Die Attribute „ehrlich“, „freundlich“, „aufrichtig“, „rockistisch“ und „linear“, die bis in die späten 80er den typischen U 2-Sound charakterisiert hatten, wären dagegen allesamt negativ konnotiert gewesen. Mit Blick auf diese Begriffsreihen haben U 2 das Rad jetzt wieder zurückgedreht: Auf dem Cover von „All that you can’t leave behind“ sieht man die Band von ihrem Hausfotografen Anton Corbijn so naturalistisch abgelichtet wie seit „The Joshua Tree“ nicht mehr. In der Schalterhalle des lichtdurchfluteten Charles-de-Gaulle-Flughafens in Paris stehen sie da, wie bestellt und nicht abgeholt. Aber wo könnte man sich der Begrenztheit seiner menschlichen Existenz eher bewusst werden als in der Wüste oder auf dem Rollfeld?
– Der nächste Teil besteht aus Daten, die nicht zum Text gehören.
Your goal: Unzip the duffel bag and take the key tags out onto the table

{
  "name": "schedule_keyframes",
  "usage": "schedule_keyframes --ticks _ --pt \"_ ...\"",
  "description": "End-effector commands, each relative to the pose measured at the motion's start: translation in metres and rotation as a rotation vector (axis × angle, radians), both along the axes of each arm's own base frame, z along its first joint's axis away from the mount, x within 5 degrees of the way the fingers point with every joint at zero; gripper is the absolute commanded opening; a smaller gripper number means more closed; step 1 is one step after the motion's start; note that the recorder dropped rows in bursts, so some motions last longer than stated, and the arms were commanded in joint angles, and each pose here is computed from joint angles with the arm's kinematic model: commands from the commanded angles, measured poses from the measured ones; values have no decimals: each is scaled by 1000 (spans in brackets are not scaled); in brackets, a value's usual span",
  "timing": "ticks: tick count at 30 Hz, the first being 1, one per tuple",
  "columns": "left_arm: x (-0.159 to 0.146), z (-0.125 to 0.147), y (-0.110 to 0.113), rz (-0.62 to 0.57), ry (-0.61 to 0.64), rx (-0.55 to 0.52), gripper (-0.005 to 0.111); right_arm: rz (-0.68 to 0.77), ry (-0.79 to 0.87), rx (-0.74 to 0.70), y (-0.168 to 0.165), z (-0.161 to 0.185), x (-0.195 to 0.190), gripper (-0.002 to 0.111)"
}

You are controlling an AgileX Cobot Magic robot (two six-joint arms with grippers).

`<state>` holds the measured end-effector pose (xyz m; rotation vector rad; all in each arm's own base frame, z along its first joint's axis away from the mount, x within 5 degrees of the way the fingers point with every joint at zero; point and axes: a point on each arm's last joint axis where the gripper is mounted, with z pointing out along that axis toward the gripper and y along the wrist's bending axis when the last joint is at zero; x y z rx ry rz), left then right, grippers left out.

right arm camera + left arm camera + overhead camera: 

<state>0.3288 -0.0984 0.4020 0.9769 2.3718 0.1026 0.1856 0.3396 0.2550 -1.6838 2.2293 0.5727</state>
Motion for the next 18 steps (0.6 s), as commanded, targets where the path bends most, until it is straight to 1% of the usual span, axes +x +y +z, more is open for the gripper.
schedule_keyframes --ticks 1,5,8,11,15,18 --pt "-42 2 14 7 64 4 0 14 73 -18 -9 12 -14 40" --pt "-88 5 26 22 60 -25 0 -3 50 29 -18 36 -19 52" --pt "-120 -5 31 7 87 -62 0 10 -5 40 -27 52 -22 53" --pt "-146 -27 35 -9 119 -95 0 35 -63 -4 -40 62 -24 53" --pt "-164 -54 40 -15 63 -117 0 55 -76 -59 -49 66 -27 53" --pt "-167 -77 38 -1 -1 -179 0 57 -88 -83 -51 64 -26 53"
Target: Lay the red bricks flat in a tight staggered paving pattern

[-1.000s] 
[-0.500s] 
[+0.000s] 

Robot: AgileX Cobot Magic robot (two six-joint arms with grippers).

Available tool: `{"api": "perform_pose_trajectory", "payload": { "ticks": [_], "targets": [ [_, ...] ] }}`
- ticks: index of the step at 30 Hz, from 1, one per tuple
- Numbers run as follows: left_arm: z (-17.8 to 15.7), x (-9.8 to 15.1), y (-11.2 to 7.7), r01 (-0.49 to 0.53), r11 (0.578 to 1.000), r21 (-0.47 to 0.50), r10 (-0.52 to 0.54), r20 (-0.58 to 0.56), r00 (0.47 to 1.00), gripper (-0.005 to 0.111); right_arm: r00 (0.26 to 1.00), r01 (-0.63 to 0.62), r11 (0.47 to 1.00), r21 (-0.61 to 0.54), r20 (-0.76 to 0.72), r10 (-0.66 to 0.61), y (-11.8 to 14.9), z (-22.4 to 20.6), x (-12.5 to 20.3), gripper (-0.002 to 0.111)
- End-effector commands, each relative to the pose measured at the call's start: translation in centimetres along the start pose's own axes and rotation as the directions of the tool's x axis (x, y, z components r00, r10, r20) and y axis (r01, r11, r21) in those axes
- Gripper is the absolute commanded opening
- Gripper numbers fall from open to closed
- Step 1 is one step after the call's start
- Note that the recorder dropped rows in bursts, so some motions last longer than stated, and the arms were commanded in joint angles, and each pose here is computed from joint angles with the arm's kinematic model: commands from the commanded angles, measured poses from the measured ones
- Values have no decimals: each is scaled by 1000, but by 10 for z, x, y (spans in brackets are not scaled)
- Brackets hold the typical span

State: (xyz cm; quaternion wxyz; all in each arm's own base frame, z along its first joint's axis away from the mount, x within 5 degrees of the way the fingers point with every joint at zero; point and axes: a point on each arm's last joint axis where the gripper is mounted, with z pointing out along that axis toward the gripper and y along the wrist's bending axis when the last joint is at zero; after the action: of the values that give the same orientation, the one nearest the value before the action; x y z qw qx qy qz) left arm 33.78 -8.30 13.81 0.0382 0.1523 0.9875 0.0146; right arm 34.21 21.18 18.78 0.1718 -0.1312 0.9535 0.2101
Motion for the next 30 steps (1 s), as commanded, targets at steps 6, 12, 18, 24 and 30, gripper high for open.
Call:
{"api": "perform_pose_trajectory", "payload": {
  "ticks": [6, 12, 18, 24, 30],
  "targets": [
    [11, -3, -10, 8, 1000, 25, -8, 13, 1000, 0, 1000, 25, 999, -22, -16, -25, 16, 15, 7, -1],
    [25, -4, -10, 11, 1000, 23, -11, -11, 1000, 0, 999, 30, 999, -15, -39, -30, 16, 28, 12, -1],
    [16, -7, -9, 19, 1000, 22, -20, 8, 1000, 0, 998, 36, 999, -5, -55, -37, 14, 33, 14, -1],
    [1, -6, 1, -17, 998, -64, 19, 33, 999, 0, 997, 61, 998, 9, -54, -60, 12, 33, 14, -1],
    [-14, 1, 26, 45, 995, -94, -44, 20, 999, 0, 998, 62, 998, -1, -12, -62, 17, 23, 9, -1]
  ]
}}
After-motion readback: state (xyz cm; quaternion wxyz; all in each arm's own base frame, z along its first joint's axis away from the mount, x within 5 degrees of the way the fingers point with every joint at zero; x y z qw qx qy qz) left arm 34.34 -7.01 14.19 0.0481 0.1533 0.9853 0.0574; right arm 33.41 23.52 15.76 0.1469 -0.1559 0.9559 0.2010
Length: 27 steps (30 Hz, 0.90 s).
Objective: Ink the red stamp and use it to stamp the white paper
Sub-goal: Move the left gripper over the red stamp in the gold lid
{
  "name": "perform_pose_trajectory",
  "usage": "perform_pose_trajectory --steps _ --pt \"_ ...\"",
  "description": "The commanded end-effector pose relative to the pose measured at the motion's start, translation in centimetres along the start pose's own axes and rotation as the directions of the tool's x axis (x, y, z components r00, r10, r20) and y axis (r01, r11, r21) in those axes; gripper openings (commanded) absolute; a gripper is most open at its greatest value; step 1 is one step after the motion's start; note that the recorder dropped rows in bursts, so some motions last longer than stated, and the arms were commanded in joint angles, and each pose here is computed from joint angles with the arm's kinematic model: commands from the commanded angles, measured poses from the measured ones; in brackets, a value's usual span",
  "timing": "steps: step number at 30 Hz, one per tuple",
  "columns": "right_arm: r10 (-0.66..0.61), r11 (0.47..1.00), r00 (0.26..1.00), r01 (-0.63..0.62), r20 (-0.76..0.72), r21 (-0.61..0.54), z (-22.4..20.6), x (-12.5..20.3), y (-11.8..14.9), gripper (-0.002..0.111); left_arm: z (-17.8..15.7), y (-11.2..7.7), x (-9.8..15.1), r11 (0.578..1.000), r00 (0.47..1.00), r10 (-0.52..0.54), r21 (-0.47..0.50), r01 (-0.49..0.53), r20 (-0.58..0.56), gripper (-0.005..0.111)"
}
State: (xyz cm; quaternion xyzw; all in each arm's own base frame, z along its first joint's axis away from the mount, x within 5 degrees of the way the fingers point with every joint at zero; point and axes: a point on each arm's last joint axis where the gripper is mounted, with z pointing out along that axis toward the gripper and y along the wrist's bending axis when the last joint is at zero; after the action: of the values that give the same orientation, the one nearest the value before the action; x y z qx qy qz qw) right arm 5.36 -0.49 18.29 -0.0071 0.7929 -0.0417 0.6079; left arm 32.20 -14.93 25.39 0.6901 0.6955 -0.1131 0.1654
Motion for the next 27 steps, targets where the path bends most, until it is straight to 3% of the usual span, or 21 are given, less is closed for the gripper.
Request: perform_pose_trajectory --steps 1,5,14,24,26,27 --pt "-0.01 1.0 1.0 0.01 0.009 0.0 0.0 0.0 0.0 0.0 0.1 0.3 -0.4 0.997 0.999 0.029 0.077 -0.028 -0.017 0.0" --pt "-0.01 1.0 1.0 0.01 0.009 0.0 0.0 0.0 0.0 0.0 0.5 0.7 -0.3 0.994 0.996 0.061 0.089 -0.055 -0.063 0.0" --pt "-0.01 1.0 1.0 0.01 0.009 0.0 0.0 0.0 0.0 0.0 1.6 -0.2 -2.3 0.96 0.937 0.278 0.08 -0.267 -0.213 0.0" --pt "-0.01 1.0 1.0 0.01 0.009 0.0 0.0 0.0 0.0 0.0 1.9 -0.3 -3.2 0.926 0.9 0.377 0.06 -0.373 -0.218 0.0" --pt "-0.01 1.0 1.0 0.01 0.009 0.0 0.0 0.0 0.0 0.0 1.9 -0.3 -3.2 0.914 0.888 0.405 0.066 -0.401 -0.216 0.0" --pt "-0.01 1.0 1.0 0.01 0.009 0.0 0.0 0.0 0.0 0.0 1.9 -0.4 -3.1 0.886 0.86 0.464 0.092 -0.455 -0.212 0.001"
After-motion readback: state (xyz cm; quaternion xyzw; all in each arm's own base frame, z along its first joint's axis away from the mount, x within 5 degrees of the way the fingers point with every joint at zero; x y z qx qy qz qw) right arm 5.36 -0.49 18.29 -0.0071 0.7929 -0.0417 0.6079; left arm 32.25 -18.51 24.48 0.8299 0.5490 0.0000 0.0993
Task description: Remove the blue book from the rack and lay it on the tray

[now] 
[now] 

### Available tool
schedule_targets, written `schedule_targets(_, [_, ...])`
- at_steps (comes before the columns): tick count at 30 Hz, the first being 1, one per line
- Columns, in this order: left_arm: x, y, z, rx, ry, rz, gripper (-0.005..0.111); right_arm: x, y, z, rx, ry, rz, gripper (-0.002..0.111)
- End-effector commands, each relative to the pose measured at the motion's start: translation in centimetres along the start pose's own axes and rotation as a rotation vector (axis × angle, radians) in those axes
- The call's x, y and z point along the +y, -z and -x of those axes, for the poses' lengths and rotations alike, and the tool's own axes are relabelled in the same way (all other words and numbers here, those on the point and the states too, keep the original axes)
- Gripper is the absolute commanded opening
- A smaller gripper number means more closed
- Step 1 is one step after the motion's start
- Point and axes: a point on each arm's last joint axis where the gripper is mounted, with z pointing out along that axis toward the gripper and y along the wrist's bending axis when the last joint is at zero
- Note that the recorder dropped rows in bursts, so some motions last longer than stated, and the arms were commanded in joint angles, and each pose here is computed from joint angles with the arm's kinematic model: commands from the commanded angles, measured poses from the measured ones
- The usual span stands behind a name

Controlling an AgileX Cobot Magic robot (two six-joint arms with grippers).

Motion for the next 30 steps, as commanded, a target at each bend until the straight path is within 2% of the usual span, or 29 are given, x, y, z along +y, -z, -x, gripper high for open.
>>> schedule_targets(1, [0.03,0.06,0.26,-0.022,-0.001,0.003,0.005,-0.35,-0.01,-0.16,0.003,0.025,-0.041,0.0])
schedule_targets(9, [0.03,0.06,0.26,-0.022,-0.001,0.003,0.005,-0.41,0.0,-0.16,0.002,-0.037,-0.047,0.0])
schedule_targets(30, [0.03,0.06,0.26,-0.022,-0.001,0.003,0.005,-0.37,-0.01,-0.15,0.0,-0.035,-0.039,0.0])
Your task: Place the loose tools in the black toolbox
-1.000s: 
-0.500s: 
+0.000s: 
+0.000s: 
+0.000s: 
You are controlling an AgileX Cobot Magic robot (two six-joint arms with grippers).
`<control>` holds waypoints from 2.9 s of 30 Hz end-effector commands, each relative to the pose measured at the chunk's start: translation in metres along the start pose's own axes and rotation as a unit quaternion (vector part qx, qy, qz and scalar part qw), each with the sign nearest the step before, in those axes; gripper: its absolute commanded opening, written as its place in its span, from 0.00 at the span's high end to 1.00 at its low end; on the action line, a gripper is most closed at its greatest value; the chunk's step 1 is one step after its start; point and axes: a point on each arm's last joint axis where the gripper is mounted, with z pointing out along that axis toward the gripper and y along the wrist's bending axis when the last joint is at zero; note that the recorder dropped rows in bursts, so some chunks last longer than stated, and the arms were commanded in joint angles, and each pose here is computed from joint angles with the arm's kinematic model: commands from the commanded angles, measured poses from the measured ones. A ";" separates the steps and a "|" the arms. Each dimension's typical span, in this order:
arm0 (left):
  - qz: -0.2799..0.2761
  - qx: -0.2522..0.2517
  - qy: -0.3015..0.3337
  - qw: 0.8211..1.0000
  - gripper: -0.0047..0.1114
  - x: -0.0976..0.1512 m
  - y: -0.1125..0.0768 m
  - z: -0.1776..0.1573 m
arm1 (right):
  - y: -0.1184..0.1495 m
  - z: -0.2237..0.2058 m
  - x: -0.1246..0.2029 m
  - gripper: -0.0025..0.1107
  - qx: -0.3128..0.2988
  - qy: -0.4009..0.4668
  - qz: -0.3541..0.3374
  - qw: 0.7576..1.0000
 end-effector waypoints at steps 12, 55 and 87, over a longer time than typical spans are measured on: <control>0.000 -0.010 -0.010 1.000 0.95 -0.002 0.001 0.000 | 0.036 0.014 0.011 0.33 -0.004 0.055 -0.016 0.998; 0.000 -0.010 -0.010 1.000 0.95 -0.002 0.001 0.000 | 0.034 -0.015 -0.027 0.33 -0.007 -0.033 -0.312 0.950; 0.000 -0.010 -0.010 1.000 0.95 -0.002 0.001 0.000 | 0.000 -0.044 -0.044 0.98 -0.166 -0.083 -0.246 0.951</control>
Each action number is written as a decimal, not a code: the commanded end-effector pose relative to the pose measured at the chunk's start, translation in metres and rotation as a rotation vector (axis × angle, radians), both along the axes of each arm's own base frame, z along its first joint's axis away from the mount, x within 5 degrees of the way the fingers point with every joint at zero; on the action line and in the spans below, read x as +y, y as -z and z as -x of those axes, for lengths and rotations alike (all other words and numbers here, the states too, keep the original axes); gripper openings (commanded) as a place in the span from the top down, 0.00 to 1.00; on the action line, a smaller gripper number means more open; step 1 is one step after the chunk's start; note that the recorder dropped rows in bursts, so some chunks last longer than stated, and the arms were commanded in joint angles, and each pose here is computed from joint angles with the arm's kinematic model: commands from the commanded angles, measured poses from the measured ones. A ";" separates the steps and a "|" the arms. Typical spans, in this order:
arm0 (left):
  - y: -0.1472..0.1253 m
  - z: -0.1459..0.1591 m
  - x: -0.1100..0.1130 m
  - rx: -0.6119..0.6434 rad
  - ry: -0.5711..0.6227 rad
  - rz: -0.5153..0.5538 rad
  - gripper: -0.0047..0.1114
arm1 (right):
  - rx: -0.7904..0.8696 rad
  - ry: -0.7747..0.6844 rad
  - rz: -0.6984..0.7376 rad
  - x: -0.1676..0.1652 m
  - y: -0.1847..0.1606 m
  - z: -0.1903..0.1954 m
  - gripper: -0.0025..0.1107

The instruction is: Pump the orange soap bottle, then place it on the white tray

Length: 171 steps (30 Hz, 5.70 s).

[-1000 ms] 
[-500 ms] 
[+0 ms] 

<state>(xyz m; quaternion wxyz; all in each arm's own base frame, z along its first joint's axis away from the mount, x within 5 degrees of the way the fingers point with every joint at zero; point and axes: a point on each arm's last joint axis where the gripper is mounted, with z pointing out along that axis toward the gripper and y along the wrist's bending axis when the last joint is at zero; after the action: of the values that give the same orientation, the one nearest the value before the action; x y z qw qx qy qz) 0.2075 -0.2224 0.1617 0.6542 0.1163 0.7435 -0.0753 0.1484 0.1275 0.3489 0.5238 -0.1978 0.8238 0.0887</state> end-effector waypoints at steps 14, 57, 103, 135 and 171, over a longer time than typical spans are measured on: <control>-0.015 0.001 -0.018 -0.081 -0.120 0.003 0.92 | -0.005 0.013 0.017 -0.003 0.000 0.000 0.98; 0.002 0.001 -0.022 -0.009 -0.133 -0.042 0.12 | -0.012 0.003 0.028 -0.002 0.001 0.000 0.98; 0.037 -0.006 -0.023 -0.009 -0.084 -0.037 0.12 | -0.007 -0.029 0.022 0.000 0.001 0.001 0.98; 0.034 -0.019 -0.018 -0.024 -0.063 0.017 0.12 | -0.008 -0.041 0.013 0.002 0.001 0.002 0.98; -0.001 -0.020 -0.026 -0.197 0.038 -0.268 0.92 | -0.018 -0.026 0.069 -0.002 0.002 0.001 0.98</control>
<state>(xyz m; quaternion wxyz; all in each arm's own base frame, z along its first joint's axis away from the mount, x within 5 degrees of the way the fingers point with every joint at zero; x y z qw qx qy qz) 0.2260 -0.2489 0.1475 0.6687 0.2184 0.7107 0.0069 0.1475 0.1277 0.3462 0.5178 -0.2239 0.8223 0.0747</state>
Eben.

Feuer und Schwert

Vier Freunde müsst ihr sein! Die Band schreitet durch den Sprühnebel der Gitarren, die wieder ganz Hall und Weihrauch sind, vom bewährten Produzententeam um Brian Eno und Daniel Lanois angefächert, und Bono singt dazu mit Engelszungen, jubiliert und greint. U 2 feiern ihre Wiederauferstehung in Bombast und Tageslicht, mit gellenden Gospelchören und in ätherische Wolken gehüllt, das volle Programm: Stadionrock mit Feuer und Schwert. Ein bisschen Wehmut beschleicht den Club der 40-Jährigen schon als „last of the rock stars, when HipHop drove the big cars“, wie es in einem Song heißt.

Bono trägt wieder freudig die Dornenkrone. Schmerz und Erlösung: „You become a monster“, ächzt er in „Peace on earth“, das die unvermeidliche Weihnachtssingle des ausklingenden Jahres werden dürfte, „so the monster will not break you.“ Und das Stück „Walk on“ ist Aung San Suu Kyi gewidmet, der schon mit dem Friedensnobelpreis geehrten Symbolfigur der birmesischen Opposition. Seinen Feinden liefert Bono damit neue Munition. Aber er kann es einfach nicht lassen.